Role of CD137/4-1BB and Its Ligand in the NK Cell Mediated Immune Surveillance of Acute Myeloid Leukemia.

NK cells play an important role in the reciprocal interaction of tumor cells with the immune system and participate in the surveillance and eradication of hematological malignancies including acute myeloid leukemia (AML). NK cell reactivity is governed by a balance of activating and inhibitory receptors including various members of the TNF receptor (TNFR) superfamily. The TNFR superfamily member CD137/4-1BB has been shown to stimulate proliferation and IFN-γ production, but not cytotoxicity of NK cells in mice. Surprisingly, yet nothing is known regarding the consequences of CD137-CD137 ligand (CD137L) interaction for NK cell reactivity in humans.
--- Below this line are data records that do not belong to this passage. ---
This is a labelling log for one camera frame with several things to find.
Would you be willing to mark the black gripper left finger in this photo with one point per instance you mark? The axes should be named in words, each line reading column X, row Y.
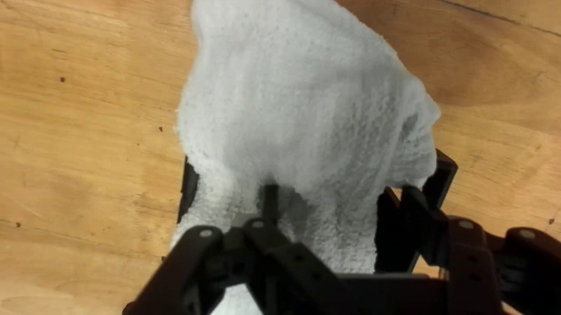
column 274, row 273

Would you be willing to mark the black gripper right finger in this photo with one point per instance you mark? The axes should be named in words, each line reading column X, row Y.
column 474, row 268

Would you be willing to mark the white towel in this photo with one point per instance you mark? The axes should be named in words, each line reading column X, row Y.
column 303, row 105

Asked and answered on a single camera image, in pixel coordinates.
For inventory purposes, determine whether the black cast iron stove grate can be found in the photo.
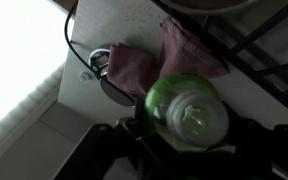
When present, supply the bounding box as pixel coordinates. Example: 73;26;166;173
150;0;288;121

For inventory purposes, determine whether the white window with blind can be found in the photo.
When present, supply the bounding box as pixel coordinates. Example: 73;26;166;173
0;0;77;134

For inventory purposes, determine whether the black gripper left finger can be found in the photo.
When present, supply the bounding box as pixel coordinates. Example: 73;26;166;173
52;95;172;180

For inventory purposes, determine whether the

In this study we demonstrate that CD56^dimCD16⁺ but not CD56^brightCD16⁻ NK cells express CD137 upon stimulation with the activating cytokines IL-2 and IL-15 with peak expression between 48 and 60h. Furthermore, we found that 5 of 7 investigated AML cell lines and 16 of 51 (33%) primary AML cells of patients expressed substantial CD137L levels, while no CD137L expression was detected on CD34⁺ cells of healthy donors (n=5). CD137L expression was not restricted to a specific French-American-British (FAB) subtype, but was significantly (p<0.05, one-way ANOVA) associated with monocytic (FAB M4, M5) differentiation. In addition, no association with a particular cytogenetic abnormality or with expression of MHC class I was observed. Reverse signaling via CD137L into AML cells (n=10) significantly induced the release of the immunoregulatory cytokines IL-10 and TNF (both p<0.05, Mann-Whitney U-test). Surprisingly and in contrast to available data regarding the function of murine CD137, we found that in humans blocking CD137-CD137L interaction caused a significant increase in NK cell cytotoxicity and IFN-γ production about 50% (both p<0.05, Mann-Whitney U-test) in coculture assays with CD137L-expressing patient AML cells and AML cell lines. The inhibitory effect of CD137 on NK cell reactivity was further confirmed in cocultures of NK cells with CD137L-transfectants and by triggering CD137 with an agonistic monoclonal antibody. This indicates that CD137 mediates opposite effects in murine compared to human NK cells. Furthermore we conclude that CD137L expression substantially influences tumor immunoediting by AML cells and diminishes NK cell reactivity against AML.